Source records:

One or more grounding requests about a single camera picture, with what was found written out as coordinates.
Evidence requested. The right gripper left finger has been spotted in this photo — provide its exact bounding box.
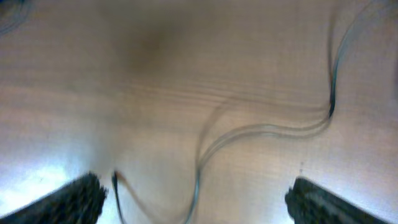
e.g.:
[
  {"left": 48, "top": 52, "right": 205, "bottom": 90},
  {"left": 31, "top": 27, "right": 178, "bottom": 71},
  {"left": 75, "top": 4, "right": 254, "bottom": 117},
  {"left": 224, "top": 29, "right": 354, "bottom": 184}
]
[{"left": 1, "top": 172, "right": 108, "bottom": 224}]

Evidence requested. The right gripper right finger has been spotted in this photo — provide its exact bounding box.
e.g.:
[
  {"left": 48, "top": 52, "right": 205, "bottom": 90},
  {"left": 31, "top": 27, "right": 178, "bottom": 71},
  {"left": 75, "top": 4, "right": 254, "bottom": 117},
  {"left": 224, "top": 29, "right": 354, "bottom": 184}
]
[{"left": 285, "top": 177, "right": 387, "bottom": 224}]

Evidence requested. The black USB charging cable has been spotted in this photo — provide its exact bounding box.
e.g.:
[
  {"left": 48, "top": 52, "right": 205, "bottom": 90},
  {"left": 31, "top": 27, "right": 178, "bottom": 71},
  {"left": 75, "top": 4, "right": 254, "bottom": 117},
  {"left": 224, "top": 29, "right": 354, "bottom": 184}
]
[{"left": 111, "top": 0, "right": 374, "bottom": 224}]

YOUR INSTRUCTIONS> Please go over the data above and tally every line holding "spotted"; reply only with the count.

REPLY TO THE TASK> 3